Extracted entries ▸
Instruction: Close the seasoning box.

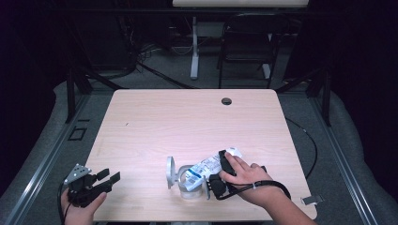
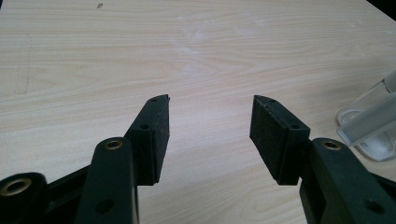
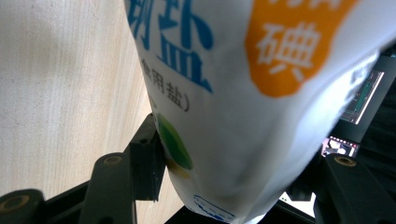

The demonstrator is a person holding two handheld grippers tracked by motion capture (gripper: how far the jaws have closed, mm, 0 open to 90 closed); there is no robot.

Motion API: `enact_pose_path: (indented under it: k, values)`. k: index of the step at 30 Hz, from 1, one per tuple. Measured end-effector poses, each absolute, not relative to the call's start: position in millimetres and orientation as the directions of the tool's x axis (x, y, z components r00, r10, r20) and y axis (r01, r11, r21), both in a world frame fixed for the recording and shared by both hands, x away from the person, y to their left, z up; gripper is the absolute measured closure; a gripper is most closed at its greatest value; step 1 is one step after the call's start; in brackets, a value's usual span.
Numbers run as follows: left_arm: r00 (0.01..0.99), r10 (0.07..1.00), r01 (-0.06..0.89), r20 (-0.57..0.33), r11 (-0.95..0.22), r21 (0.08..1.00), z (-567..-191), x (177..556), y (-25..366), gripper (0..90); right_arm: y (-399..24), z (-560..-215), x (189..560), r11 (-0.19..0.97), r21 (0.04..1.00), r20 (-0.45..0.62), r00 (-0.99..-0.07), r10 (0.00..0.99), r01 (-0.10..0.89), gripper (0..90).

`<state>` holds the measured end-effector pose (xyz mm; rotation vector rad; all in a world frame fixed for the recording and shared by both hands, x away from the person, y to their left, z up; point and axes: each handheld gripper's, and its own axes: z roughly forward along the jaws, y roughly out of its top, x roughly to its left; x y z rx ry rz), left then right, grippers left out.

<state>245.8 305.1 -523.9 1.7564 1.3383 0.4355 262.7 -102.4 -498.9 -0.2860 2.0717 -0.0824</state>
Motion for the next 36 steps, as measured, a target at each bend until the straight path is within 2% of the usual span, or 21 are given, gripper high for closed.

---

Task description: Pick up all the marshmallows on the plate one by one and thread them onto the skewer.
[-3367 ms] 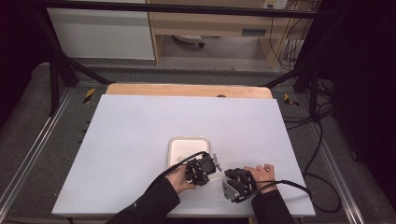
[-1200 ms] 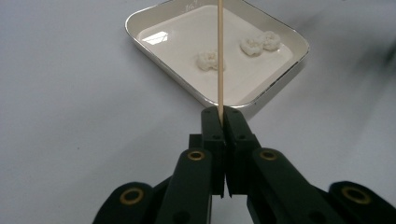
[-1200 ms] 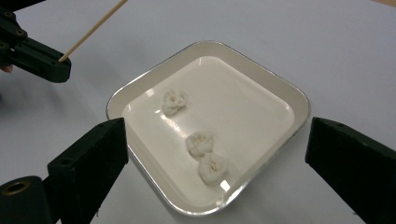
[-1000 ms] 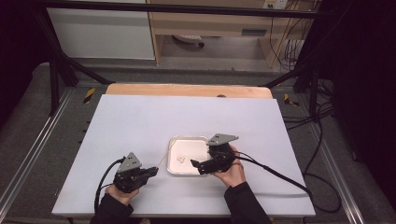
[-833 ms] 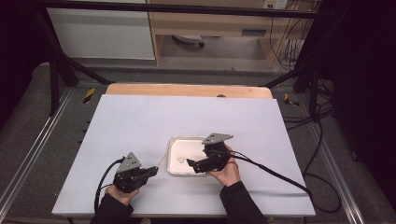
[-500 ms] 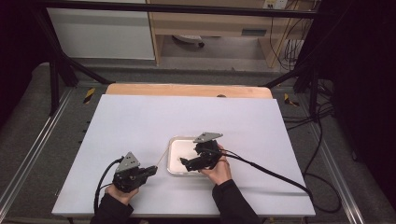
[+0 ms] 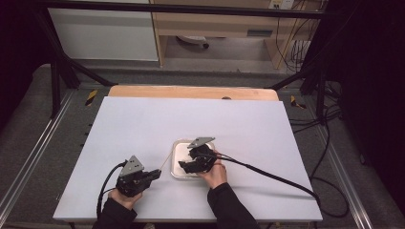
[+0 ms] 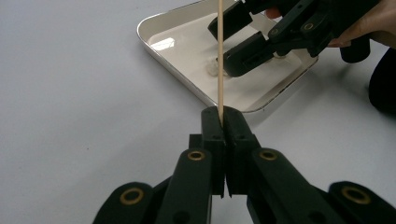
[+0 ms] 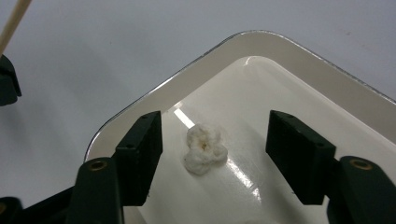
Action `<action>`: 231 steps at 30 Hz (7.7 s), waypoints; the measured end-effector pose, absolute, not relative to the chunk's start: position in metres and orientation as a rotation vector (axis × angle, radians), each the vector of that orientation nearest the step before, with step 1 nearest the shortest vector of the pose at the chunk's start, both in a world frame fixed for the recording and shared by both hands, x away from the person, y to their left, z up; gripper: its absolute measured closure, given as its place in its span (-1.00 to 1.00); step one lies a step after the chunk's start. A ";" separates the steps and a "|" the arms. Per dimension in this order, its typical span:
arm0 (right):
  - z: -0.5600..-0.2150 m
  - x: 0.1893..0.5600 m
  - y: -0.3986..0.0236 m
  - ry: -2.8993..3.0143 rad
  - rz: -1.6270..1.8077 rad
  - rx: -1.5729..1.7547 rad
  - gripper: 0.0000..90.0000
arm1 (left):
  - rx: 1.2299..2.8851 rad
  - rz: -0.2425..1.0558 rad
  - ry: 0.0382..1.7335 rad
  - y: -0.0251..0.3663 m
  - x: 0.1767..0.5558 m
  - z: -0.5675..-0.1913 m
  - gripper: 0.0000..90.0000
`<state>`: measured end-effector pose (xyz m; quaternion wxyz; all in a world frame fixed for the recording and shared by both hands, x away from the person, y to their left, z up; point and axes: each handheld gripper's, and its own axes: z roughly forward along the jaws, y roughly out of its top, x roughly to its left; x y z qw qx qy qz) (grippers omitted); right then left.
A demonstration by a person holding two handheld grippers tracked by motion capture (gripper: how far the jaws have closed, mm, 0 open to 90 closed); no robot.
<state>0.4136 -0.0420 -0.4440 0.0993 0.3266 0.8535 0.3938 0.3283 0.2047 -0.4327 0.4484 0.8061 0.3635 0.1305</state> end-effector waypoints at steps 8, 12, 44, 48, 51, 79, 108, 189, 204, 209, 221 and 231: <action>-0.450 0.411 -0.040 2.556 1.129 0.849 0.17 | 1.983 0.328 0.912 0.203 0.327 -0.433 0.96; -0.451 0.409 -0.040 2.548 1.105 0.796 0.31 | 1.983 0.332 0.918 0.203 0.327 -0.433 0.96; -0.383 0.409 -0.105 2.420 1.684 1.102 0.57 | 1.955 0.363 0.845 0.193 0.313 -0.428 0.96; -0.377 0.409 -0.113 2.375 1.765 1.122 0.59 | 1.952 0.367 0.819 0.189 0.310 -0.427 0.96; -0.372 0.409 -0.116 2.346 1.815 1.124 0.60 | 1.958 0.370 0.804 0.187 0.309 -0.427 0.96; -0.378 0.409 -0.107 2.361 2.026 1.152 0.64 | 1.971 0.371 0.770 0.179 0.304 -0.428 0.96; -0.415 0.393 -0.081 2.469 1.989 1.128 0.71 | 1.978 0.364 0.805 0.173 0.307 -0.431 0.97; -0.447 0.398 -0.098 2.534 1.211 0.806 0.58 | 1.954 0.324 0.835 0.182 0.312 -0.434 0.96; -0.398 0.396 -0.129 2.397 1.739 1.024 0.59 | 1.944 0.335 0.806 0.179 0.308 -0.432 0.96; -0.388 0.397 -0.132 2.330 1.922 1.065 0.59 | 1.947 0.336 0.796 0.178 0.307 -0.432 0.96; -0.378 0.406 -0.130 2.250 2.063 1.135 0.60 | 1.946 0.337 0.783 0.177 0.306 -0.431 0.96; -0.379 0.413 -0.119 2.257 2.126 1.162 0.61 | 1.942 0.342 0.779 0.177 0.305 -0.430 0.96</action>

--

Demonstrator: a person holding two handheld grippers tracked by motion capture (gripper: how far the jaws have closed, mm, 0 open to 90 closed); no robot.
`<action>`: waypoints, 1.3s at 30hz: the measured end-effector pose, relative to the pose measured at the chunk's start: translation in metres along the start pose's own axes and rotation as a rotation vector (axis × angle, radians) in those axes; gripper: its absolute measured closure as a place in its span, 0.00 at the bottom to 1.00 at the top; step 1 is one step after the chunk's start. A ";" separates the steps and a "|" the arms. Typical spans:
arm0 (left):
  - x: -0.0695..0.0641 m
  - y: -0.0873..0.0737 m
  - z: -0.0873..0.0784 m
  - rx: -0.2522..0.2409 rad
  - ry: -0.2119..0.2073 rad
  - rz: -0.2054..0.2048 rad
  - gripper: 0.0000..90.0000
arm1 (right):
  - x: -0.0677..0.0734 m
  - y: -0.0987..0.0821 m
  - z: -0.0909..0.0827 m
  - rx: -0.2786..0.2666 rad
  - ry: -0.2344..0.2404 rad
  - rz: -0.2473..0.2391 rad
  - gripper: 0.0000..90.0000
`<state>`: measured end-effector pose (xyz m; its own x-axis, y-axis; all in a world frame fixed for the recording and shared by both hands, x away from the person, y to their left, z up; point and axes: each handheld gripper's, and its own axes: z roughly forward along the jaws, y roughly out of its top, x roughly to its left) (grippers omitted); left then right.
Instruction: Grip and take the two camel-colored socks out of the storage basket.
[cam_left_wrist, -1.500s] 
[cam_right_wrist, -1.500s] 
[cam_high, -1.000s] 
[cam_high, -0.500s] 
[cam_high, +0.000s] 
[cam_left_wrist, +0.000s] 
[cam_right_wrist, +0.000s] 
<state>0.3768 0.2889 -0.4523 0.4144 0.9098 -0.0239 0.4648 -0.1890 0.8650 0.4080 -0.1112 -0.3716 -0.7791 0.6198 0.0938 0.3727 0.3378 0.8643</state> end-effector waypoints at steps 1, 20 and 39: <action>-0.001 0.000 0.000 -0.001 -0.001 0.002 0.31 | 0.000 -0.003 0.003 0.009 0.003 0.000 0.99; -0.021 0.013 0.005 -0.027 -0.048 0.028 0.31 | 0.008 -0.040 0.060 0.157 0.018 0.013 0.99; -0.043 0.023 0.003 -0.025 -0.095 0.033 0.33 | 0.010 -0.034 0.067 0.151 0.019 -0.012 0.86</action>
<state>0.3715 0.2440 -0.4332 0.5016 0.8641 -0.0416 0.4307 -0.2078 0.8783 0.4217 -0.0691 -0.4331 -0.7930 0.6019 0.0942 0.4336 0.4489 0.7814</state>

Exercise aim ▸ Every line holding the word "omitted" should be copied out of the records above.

Response to this task ▸
`<state>`: measured end-effector pose (xyz m; quaternion wxyz; all in a world frame fixed for the recording and shared by both hands, x away from the person, y to their left, z up; point and axes: each handheld gripper's, and its own axes: z roughly forward along the jaws, y roughly out of its top, x roughly to its left; x y z qw qx qy qz) (grippers omitted); right then left.
`<state>`: measured end-effector pose (xyz m; its own x-axis, y-axis; all in a world frame fixed for the recording and shared by both hands, x away from the person, y to their left, z up; point and axes: each handheld gripper's, and its own axes: z roughly forward along the jaws, y roughly out of its top, x roughly to its left) (grippers omitted); left then right.

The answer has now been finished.